(Beginning of Stored data)

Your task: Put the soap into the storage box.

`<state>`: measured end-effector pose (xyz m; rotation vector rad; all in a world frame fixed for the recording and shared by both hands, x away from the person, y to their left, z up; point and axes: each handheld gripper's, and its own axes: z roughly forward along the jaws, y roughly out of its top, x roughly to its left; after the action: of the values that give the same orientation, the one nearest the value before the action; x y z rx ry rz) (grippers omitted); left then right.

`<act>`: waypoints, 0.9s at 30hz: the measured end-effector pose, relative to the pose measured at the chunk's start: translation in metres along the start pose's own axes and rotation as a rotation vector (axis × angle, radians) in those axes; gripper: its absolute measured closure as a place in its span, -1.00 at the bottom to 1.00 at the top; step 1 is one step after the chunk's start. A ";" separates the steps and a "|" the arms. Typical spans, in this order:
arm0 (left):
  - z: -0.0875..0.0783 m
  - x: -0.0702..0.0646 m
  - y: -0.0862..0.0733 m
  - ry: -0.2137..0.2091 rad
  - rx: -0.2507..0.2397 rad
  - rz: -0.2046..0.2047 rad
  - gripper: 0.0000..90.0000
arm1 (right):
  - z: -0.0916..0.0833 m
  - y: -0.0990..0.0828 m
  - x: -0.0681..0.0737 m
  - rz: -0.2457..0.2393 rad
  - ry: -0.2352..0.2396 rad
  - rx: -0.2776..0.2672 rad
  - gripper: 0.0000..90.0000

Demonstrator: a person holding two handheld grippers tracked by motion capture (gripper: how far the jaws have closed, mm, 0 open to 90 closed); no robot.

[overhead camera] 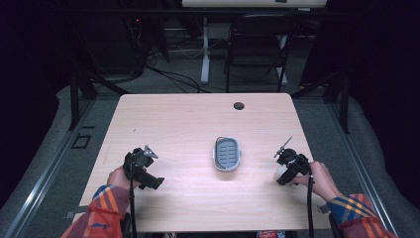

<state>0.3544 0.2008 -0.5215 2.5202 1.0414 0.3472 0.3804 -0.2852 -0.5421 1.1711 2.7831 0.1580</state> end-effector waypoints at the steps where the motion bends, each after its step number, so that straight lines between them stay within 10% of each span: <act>1: 0.000 0.000 0.000 0.000 0.000 0.001 -0.99 | 0.003 -0.003 0.003 0.062 0.013 -0.072 -0.47; 2: 0.000 0.000 0.000 0.002 0.000 0.003 -0.99 | -0.009 0.004 -0.005 -0.071 -0.013 0.086 -0.47; 3: 0.000 0.000 0.000 0.002 0.000 0.003 -0.99 | -0.001 -0.001 0.001 0.024 0.001 -0.032 -0.47; 27: 0.001 0.000 0.000 0.001 0.004 0.003 -0.99 | -0.008 0.006 0.009 -0.033 -0.008 -0.041 -0.47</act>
<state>0.3548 0.2004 -0.5220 2.5253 1.0397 0.3479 0.3770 -0.2752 -0.5340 1.1131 2.7772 0.2054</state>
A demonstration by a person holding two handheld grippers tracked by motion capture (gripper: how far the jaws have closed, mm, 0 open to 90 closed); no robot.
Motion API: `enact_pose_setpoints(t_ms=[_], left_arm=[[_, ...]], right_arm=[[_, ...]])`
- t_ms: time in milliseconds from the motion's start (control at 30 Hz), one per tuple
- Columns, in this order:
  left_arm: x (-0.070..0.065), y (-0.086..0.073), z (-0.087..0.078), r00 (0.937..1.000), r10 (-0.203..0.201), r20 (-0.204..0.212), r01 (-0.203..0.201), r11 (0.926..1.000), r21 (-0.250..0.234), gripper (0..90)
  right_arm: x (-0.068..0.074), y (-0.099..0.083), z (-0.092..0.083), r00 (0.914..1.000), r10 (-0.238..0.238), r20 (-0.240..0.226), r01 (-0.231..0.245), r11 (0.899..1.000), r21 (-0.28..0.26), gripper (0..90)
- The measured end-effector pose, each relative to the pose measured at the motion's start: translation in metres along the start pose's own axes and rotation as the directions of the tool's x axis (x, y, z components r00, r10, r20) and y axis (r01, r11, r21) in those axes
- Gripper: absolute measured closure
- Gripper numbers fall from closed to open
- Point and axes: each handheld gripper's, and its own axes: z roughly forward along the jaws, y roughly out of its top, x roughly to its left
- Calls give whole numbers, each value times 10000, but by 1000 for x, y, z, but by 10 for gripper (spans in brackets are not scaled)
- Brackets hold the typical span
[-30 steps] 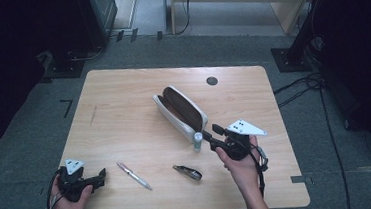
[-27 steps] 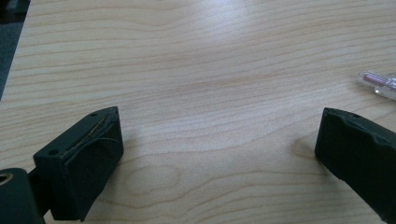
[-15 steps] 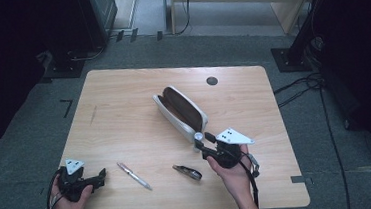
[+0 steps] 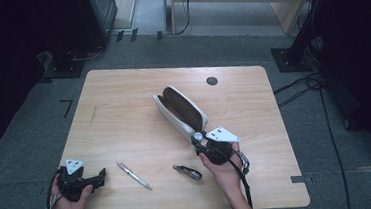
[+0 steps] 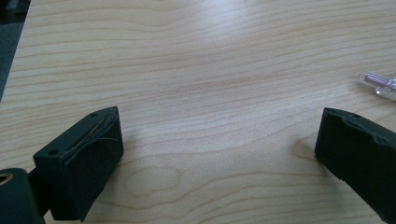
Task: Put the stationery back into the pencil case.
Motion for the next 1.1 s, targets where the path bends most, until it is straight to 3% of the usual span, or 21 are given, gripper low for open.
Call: enact_pose_setpoints(t_ms=[167, 500, 900, 1100], left_arm=[[0, 0, 0, 10000, -7, 5, 7, 10000, 1, 12], [0, 0, 0, 10000, -13, 4, 13, 10000, 0, 12], [0, 0, 0, 10000, -22, -1, 22, 10000, -18, 12], [0, 0, 0, 10000, 3, -4, -3, 10000, -1, 12]], right_arm=[[0, -2, 1, 9997, -194, 152, 191, 9996, 183, 661], [-3, 9, -18, 9998, 7, 212, -3, 9999, -163, 665], [-9, 51, -40, 9997, 69, 231, -43, 9941, -1085, 665], [-10, 69, -37, 9994, -27, 345, 69, 9924, -1225, 665]])
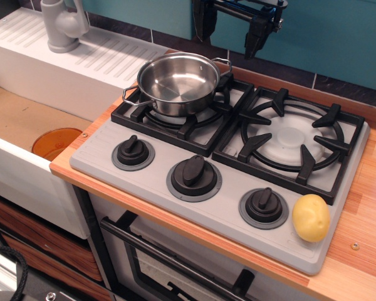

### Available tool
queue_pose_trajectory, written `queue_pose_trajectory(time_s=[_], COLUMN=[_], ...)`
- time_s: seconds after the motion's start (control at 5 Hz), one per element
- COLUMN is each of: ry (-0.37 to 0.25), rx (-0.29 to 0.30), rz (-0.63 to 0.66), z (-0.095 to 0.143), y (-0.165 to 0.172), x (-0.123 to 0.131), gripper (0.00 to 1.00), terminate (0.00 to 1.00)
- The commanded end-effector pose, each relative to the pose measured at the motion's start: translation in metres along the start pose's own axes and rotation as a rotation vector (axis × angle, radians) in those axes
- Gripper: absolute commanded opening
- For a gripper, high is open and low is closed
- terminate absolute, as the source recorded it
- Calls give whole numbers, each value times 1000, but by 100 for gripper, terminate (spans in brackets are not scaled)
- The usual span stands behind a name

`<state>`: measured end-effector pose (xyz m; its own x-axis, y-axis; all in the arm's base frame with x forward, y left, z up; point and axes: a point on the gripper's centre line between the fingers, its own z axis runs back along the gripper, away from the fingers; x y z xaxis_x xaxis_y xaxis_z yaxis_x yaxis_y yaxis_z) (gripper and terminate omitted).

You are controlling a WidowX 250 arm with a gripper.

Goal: Put pot or pan on stove and put potato in pot or pan

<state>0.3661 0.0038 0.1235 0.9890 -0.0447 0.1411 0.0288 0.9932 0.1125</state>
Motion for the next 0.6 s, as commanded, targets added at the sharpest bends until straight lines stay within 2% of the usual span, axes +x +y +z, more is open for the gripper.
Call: queue_pose_trajectory(time_s=[0.0, 0.4], ry=[0, -65], rx=[0, -3], rz=[0, -15], z=[0, -28], y=[0, 6], x=[0, -11], gripper=[100, 100], terminate=[0, 0])
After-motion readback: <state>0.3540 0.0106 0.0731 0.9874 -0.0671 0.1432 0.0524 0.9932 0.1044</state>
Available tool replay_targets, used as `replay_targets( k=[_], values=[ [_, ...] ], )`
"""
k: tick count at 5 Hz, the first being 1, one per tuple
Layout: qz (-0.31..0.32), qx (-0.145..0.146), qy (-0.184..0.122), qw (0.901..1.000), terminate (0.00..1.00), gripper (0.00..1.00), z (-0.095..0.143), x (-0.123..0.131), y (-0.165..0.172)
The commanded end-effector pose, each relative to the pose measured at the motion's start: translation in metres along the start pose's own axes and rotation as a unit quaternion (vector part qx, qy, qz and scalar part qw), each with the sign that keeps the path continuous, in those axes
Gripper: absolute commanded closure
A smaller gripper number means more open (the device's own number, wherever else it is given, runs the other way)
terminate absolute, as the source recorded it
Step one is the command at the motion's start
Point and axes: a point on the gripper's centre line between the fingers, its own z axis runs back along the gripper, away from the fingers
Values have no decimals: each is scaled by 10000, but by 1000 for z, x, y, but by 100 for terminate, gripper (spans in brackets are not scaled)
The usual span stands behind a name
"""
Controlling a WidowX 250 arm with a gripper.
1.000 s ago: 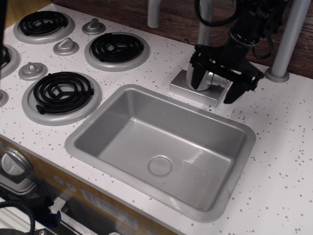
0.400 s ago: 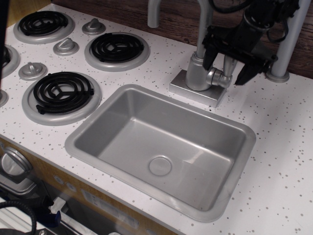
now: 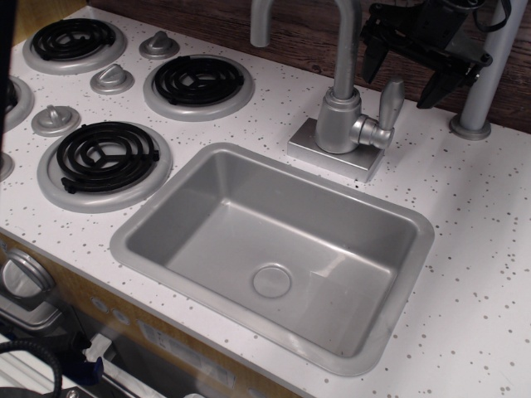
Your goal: Lever vertical to front
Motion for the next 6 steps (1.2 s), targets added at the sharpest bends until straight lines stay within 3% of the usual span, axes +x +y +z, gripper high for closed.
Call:
replay_targets(
  k=[1,2,3,5,6],
  values=[
    [75,-134,-272,9995,0,0,11,17,6],
    [142,-199,-217,9995,0,100,7,17,4],
    [170,-219,-146,9995,0,100,5,15,2],
    [362,-71,361,9987,0,100,14,-16,0],
    [354,-155,546,9978,0,100,8,-26,0]
  ],
)
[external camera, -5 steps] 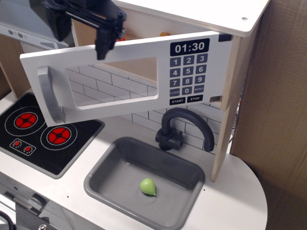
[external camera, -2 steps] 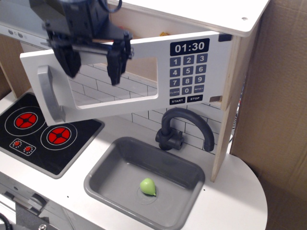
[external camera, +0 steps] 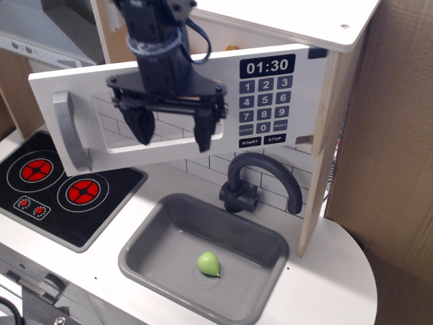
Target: Close microwave
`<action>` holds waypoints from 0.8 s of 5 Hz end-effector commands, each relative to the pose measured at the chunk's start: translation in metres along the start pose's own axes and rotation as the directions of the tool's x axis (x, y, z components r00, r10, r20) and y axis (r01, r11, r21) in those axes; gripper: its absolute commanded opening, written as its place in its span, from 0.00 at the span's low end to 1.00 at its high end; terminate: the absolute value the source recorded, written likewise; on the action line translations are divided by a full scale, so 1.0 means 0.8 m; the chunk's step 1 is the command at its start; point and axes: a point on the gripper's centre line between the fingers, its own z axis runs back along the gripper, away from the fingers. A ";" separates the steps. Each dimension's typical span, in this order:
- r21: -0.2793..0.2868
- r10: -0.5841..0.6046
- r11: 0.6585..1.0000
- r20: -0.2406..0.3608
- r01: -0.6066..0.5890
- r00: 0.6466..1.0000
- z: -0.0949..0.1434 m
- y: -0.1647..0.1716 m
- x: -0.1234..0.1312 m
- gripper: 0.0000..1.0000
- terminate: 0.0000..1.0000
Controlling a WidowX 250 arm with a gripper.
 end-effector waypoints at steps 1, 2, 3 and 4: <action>0.161 -0.049 0.987 0.191 0.018 0.980 0.036 0.012 0.020 1.00 0.00; 0.211 -0.067 0.977 0.312 0.000 0.948 0.038 0.022 0.048 1.00 0.00; 0.181 -0.092 0.983 0.349 0.029 0.932 0.029 0.026 0.084 1.00 0.00; 0.168 -0.116 0.984 0.373 0.056 0.921 0.020 0.026 0.104 1.00 0.00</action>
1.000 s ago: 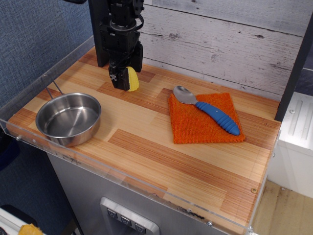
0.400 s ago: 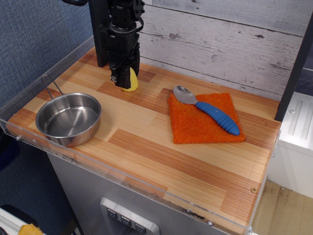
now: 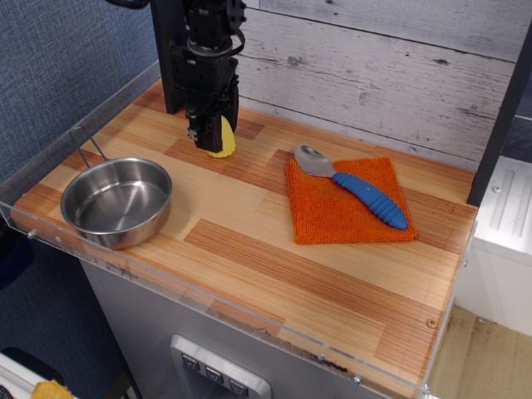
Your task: Put the food close to the near corner of the table.
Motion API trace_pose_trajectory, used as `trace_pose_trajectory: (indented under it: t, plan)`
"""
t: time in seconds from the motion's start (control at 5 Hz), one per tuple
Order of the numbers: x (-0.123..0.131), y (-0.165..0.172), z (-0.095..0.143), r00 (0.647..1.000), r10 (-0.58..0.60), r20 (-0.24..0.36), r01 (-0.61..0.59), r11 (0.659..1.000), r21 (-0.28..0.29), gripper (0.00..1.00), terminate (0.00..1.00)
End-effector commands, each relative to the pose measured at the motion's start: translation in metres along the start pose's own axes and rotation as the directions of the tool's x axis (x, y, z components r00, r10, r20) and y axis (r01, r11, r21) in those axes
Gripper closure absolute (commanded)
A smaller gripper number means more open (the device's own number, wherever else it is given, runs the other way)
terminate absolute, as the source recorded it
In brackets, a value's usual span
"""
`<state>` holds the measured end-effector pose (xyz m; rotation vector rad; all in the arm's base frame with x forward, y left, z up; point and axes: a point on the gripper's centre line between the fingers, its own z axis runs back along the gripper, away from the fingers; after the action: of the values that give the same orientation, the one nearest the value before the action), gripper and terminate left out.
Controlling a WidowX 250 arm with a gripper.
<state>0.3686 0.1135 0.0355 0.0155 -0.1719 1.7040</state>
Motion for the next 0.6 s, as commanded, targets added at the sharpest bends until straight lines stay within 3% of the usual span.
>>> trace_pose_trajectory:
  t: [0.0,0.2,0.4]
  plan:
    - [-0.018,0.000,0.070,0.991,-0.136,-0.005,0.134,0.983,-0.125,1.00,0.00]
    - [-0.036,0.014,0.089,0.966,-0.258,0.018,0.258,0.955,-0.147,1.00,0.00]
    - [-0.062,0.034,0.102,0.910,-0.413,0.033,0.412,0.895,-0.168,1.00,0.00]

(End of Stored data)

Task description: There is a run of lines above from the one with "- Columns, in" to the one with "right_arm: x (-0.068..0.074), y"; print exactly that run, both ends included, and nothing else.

Written response:
- Columns, in this order:
  left_arm: x (-0.070..0.065), y (-0.086..0.073), z (-0.087..0.078), r00 (0.937..1.000), r10 (-0.203..0.201), r20 (-0.204..0.212), r01 (-0.203..0.201), r11 (0.926..1.000), r21 (-0.250..0.234), gripper (0..90)
  right_arm: x (-0.068..0.074), y (-0.099..0.083), z (-0.092..0.083), r00 (0.914..1.000), r10 (-0.238..0.238), r20 (-0.240..0.226), r01 (-0.231..0.245), r11 (0.899..1.000), r21 (-0.28..0.26), gripper (0..90)

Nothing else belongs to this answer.